# 225 Gallon Office Setup



## tzen (Nov 22, 2007)

I was browsing The Planted Tank forum and I came across this 225 Gallon Office Setup. I couldn't find that it had been linked here, but it is truly worth a look.
Here is a teaser photo: 









There is a JDowns on dendroboard; not sure if they are one and the same...


----------



## Fishman (Jan 16, 2007)

Very cool! My office NEEDS one of those.


----------



## Julio (Oct 8, 2007)

gorgeous tank!!! great design


----------



## MeiKVR6 (Sep 16, 2008)

tzen said:


> There is a JDowns on dendroboard; not sure if they are one and the same...


Both the same guy...  That tank really came out to be phenomenal! 










Really awesome.


----------



## chinoanoah (Mar 9, 2009)

This is the best viv/palud/terrarium ever.
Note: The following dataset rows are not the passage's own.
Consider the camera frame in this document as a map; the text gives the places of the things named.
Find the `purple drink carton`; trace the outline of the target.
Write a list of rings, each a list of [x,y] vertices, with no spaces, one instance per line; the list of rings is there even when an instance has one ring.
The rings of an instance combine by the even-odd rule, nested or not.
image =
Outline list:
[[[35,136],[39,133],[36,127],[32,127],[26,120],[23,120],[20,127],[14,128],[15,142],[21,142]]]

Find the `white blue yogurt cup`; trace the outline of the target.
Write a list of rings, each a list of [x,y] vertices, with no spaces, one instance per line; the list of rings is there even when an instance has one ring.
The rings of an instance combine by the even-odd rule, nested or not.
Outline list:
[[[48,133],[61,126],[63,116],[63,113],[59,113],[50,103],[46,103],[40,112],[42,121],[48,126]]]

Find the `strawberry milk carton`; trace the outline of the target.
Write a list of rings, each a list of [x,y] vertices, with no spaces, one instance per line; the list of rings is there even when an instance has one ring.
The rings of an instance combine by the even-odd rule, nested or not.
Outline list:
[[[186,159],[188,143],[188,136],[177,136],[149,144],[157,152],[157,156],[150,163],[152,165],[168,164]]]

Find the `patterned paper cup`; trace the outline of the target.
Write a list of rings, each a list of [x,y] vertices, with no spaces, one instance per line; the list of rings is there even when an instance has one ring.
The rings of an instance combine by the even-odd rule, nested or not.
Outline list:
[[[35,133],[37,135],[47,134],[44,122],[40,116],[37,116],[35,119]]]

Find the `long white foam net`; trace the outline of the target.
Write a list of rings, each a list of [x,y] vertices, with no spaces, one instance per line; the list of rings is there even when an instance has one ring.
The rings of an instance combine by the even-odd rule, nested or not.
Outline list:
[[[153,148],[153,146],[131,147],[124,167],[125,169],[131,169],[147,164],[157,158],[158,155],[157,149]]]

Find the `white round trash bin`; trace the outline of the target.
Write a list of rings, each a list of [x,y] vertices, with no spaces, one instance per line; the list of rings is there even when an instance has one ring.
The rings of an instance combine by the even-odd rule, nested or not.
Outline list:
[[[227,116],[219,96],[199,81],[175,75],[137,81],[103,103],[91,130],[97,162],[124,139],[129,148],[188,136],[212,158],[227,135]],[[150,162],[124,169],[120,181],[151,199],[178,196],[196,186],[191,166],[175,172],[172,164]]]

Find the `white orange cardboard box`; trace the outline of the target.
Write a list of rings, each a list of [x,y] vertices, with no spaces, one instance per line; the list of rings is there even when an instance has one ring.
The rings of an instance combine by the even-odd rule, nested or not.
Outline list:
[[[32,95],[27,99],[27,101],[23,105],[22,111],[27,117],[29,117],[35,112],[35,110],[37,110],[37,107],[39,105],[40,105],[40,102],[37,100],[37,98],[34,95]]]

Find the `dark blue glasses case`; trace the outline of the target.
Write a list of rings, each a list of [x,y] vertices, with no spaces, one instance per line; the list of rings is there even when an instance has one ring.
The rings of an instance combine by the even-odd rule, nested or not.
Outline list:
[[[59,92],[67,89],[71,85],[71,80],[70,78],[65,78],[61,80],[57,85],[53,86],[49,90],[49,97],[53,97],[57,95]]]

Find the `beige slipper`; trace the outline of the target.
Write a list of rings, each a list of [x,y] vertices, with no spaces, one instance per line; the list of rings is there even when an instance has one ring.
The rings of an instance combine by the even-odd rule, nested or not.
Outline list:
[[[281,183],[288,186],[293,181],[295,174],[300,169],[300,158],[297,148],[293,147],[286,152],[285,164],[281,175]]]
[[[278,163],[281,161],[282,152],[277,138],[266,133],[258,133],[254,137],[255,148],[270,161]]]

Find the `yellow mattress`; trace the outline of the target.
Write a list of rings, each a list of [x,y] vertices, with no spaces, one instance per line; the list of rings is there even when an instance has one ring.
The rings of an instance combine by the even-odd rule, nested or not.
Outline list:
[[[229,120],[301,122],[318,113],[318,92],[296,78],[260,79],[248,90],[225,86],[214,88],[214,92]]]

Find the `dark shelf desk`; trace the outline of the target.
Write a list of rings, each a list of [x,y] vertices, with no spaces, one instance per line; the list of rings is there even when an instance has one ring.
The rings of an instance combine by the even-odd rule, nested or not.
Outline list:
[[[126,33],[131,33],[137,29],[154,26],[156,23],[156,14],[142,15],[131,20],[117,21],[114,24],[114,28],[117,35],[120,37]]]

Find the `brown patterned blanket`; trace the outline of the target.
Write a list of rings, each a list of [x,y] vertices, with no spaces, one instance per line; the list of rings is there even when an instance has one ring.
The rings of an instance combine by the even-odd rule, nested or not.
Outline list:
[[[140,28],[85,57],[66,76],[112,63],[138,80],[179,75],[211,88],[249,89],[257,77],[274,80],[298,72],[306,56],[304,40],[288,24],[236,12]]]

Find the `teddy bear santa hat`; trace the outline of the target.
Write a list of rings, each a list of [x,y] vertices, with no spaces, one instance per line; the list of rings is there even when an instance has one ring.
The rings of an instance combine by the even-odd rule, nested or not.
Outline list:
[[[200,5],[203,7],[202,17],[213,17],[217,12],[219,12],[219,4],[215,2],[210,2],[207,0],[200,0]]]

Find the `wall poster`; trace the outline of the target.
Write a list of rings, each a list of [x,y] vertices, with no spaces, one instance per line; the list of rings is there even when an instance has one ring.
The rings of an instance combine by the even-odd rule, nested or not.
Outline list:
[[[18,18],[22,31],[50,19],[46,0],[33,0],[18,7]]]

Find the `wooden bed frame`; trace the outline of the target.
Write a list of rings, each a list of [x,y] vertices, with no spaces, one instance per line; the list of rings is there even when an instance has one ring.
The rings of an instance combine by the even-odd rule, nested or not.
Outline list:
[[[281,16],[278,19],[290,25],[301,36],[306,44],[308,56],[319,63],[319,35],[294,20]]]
Wish more people made things like this on here!


----------



## eos (Dec 6, 2008)

Fantastic setup!!! We want monthly updates on this!


----------



## happy dart (Nov 22, 2009)

Amazing job! Will look really sweet when the aquatic section grows in a little more. I wonder how much AquaSoil he had to use to form those banks though!

Oh, never mind, saw that he used a wall to separate aquatic and terrestrial.


----------



## shockingelk (May 14, 2008)

Woah, cool. A little bit too symmetrical but cool

Where are ther frogs?


----------